基金Supported by National Natural Science Foundation of China(Grant No.51405241,51505234,51575283)
文摘With the rapid development of mechanical equipment, the mechanical health monitoring field has entered the era of big data. However, the method of manual feature extraction has the disadvantages of low efficiency and poor accuracy, when handling big data. In this study, the research object was the asynchronous motor in the drivetrain diagnostics simulator system. The vibration signals of different fault motors were collected. The raw signal was pretreated using short time Fourier transform (STFT) to obtain the corresponding time-frequency map. Then, the feature of the time-frequency map was adap- tively extracted by using a convolutional neural network (CNN). The effects of the pretreatment method, and the hyper parameters of network diagnostic accuracy, were investigated experimentally.

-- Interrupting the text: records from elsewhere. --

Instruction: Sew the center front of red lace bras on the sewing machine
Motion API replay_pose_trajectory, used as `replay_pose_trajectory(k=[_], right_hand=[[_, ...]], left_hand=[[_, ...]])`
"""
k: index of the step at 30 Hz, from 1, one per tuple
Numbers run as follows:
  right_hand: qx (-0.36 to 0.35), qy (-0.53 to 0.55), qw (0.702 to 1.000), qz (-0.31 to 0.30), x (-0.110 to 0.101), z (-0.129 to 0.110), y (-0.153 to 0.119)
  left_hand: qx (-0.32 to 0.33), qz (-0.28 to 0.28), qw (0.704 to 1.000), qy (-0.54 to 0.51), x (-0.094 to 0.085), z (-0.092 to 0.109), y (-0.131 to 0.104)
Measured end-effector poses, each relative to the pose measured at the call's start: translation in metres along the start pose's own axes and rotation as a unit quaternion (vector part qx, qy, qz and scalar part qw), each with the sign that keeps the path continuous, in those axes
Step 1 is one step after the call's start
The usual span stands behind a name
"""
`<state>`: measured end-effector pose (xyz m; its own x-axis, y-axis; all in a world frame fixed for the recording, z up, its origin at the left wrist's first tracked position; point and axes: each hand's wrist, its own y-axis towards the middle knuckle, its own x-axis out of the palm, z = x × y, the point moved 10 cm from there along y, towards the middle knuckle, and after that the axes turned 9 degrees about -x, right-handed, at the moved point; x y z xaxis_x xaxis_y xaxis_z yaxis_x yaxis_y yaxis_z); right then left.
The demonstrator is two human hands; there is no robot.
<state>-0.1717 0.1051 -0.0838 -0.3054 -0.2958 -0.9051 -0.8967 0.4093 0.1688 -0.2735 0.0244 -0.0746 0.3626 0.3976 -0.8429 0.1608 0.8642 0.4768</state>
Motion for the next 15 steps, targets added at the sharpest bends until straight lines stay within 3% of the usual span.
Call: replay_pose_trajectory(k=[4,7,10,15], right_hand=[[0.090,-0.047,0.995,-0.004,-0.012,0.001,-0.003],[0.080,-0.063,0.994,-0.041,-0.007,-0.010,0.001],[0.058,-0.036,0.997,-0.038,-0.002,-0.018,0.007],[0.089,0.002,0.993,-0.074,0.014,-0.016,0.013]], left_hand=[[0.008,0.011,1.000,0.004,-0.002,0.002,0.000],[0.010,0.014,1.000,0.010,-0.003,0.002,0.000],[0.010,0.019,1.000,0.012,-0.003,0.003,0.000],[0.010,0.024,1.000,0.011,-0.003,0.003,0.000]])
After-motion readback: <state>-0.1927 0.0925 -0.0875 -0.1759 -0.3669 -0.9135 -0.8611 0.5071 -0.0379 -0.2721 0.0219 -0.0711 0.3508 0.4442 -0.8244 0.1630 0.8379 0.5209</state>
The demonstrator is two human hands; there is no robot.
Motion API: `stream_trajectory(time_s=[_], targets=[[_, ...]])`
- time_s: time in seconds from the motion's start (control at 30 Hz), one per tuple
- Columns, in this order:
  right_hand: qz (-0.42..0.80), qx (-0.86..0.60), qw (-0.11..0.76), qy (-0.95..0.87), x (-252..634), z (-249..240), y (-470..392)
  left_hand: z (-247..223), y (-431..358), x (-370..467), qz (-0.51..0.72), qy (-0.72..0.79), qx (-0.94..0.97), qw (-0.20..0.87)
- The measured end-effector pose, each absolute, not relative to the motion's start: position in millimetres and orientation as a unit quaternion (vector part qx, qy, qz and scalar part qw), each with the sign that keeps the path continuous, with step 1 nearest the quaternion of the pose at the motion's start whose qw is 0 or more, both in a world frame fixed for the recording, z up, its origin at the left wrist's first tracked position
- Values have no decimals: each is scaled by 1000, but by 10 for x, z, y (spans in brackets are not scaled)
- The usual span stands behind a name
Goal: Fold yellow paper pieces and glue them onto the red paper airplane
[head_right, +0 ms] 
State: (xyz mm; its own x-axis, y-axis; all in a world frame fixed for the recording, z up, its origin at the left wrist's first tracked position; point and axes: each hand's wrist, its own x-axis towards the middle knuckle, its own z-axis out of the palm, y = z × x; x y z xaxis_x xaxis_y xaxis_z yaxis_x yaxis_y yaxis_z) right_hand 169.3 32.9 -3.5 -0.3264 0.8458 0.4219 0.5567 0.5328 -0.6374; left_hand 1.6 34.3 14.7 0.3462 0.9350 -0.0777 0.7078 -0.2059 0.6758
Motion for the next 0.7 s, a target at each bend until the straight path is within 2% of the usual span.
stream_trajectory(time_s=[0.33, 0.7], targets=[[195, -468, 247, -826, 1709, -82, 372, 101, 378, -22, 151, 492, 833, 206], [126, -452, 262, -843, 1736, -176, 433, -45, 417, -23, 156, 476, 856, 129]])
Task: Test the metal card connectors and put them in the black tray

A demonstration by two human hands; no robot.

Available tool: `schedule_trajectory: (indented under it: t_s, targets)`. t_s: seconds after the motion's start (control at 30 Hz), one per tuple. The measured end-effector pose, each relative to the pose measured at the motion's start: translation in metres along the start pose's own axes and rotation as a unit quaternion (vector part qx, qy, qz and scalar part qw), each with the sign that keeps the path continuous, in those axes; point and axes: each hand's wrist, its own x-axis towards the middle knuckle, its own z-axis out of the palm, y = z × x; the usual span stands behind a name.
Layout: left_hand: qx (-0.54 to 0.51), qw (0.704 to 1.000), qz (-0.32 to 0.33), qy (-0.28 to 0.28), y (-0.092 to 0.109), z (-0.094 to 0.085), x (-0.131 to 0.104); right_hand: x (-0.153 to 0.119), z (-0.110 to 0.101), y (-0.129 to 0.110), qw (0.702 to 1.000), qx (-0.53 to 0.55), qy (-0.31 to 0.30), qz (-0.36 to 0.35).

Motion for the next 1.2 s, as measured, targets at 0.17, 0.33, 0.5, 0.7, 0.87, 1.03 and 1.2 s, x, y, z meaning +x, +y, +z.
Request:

The experimental results showed that the influence of the preprocessing method is small, and that the batch-size is the main factor affecting accuracy and training efficiency. By investigating feature visualization, it was shown that, in the case of big data, the extracted CNN features can represent complex mapping relationships between signal and health status, and can also overcome the prior knowledge and engineering experience requirement for feature extraction, which is used by tra- ditional diagnosis methods. This paper proposes a new method, based on STFT and CNN, which can complete motor fault diagnosis tasks more intelligently and accurately.